[TASK REQUIREMENTS] The answer is to contain only the line containing "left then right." and the lines after it through the last one, each reproduced exactly as it appears below.

(DATASET EXTRACT)

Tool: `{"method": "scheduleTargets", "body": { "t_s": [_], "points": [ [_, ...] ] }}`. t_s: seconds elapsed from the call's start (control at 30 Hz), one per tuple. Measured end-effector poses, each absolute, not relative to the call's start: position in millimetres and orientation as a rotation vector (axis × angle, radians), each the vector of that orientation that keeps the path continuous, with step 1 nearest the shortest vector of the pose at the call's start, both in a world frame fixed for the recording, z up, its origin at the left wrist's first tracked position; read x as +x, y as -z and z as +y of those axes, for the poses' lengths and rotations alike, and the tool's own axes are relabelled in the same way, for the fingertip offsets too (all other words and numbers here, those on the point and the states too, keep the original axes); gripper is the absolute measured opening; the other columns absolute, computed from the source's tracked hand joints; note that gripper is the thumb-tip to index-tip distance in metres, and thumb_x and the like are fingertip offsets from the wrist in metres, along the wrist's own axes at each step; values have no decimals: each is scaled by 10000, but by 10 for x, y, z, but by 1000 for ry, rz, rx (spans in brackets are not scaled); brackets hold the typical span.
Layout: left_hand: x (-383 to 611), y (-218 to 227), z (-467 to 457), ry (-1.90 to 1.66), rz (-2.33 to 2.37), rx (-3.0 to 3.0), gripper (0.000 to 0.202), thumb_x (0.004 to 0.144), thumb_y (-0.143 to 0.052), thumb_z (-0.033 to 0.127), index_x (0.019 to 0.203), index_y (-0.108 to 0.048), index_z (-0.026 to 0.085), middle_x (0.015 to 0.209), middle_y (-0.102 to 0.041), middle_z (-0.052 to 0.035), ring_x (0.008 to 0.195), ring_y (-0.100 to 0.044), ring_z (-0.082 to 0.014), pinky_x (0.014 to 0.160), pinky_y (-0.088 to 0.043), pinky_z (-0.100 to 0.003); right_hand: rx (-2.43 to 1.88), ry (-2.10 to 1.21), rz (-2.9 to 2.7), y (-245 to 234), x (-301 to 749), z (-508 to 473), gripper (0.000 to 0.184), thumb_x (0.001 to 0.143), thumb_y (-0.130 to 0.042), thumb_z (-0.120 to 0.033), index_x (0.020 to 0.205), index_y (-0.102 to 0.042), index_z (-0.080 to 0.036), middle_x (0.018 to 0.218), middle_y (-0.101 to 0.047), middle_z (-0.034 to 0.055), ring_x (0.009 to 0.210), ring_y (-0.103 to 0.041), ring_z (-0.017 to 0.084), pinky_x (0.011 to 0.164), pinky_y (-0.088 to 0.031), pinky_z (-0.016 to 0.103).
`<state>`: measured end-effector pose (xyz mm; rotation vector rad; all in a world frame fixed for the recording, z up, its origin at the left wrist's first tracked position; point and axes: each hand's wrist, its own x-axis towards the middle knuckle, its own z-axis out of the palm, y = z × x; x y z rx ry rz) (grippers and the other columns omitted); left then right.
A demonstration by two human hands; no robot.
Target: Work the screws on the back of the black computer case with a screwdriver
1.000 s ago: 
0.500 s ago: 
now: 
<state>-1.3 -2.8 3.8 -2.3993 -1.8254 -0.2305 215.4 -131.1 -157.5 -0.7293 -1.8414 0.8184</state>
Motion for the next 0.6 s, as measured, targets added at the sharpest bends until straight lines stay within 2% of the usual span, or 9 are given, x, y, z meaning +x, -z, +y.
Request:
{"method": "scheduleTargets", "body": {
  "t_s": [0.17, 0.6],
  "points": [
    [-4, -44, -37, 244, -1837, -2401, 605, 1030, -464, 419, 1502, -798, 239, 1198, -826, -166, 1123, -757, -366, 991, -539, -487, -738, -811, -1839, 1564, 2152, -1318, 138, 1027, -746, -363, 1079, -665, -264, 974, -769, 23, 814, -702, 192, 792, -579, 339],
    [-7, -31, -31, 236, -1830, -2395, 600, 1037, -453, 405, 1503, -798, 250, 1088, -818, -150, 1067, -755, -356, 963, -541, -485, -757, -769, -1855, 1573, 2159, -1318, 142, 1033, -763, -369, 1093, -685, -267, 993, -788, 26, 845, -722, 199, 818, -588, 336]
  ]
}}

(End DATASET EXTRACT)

[ANSWER SECTION]
`<state>`: measured end-effector pose (xyz mm; rotation vector rad; all in a world frame fixed for the recording, z up, its origin at the left wrist's first tracked position; point and axes: each hand's wrist, its own x-axis towards the middle knuckle, its own z-axis out of the palm, y = z × x; x y z rx ry rz) (grippers and the other columns omitted); left then right.
A demonstration by two human hands; no robot.
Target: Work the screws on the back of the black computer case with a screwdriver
1.000 s ago: 
0.500 s ago: 
now: 
<state>-1.3 -2.8 3.8 -2.3993 -1.8254 -0.2305 215.4 -131.1 -157.5 -0.7293 -1.8414 0.8184</state>
Motion for the next 0.6 s, as measured, targets added at the sharpest bends until straight lines stay within 2% of the usual span, or 9 are given, x, y, z meaning +x, -z, +y.
Request:
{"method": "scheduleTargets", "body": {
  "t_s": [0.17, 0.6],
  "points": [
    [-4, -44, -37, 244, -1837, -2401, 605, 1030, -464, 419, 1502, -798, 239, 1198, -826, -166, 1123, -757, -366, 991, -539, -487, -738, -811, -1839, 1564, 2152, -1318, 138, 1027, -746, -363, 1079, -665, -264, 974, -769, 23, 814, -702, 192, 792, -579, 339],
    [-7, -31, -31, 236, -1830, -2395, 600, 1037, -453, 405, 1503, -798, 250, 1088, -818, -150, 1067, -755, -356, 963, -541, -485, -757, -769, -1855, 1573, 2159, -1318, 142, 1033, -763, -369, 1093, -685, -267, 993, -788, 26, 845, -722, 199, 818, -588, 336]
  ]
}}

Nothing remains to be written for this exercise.